A medical malpractice claim accrues when a cognizable event occurs, which does or should lead the patient to believe that his condition is related to a medical procedure, treatment, or diagnosis previously rendered to the patient, and where the event does or should place the patient on notice of the need to pursue possible remedies. Allenius v. Thomas (1989), 42 Ohio St. 3d 131, 133, 538 N.E.2d 93, 96; Herr v. Robinson Memorial Hosp. (1990), 49 Ohio St. 3d 6, 8-9, 550 N.E. 2d 159.

Appellant argues that his cause of action had not accrued at the time he issued the 180-day letters. These letters, mailed to Dr. Smith and Aultman Hospital, stated that appellant was considering bringing an action against them for medical negligence. Appellant argues that the cognizable event occurred on February 16, 1988, when the decision to amputate his leg was made. The statute applicable to the present action reads:

"An action for ... malpractice, including an action for malpractice against a physician, podiatrist, or a hospital, ... shall be brought within one year after the cause thereof accrued,...

"If a written notice, prior to the expiration of time contained in this division, is given to any person in a medical claim that an individual is presently considering bringing an action against that person relating to professional services provided to that individual, then an action by that individual against that person may be commenced at any time within one hundred eighty days after that notice is given."

R.C. 2305.11(A).

Appellant's argument is illogical. Appellant argues that although he mailed a letter dated September 8, 1987, stating that he was considering bringing legal action and was extending the statute of limitations by 180 days, he was not aware that his condition was related to appellees' medical treatment and was not on notice to pursue legal remedies until February 16, 1988. Appellant's argument is further weakened by the fact that he was notified on January 28, 1987 that amputation was a remaining option. Further, he filed a malpractice complaint against other defendants, who had treated him for the same condition as appellees, on January 21, 1988, before the claimed cognizable event occurred. The latest date the cause of action could have accrued was September 8, 1987. As the amended complaint against appellees was filed on February 1, 1989, the complaint against appellees was time barred.

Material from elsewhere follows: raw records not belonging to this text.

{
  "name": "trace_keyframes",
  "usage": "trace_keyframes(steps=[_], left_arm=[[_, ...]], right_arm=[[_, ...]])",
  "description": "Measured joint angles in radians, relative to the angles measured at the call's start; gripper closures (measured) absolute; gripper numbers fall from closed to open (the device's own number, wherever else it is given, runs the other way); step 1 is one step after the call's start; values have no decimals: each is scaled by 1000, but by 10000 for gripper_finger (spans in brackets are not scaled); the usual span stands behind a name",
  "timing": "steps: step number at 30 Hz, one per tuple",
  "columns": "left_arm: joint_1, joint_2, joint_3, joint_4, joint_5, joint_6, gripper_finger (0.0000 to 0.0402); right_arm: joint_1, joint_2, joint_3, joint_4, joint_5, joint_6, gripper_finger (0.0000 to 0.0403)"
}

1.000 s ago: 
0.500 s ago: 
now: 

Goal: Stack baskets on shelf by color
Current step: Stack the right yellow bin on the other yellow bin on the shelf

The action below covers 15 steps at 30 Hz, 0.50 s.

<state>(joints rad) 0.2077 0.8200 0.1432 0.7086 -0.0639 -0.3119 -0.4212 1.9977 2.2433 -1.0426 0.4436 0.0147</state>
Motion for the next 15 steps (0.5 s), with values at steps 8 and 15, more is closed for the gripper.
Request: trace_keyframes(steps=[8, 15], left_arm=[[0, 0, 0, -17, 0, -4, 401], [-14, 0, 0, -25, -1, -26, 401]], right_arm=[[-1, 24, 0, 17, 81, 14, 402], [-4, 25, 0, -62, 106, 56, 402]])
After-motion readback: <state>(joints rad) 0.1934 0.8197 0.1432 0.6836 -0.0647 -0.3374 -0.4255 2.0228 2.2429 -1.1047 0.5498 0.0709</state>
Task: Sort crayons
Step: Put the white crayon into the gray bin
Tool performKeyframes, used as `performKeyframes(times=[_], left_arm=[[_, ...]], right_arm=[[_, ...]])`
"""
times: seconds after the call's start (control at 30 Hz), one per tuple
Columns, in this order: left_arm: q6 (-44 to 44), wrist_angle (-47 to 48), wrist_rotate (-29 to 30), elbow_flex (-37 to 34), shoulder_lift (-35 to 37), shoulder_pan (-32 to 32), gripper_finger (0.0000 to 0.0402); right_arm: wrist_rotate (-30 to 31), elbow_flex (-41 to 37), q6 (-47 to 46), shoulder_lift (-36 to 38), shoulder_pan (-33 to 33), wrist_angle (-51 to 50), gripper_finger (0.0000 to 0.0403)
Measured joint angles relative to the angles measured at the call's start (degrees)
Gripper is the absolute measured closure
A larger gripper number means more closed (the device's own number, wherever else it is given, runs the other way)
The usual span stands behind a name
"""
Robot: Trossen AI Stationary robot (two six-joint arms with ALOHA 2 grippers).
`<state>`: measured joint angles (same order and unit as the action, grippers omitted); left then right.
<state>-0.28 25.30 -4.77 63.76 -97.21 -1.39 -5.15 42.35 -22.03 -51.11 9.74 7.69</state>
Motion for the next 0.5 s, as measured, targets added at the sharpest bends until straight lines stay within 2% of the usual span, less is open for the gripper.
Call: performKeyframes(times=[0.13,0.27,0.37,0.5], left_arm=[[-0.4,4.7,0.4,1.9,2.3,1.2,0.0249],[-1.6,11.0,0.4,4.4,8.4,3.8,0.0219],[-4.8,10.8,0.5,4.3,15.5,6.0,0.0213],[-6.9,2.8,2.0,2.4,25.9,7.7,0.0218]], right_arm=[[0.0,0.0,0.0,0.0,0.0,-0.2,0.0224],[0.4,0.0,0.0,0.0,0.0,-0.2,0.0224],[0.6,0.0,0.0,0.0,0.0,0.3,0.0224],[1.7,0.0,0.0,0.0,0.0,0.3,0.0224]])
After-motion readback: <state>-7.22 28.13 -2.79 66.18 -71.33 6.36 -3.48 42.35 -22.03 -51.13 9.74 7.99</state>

Appellant argues that the cause of action against Tri-County could not have accrued with the sending of the letter, as he did not send a letter to Tri-County. Tri-County is the professional corporation of Dr. Smith, and was sued only on an agency theory through the acts of Dr. Smith. The letter sent to Dr. Smith states that appellant was considering an action against him and/or his organization. The cause of action against Tri-County necessarily accrued at the same time as it accrued against Dr. Smith.

As the 180-day letter established as a matter of law the latest date at which the cause of action could have accrued, the trial court did not err in granting summary judgment for these appellees. The assignment of error is overruled. The summary judgment of the Stark County Court of Common Pleas is affirmed.

PUTMAN, P.J., and HOFFMAN, J., concur.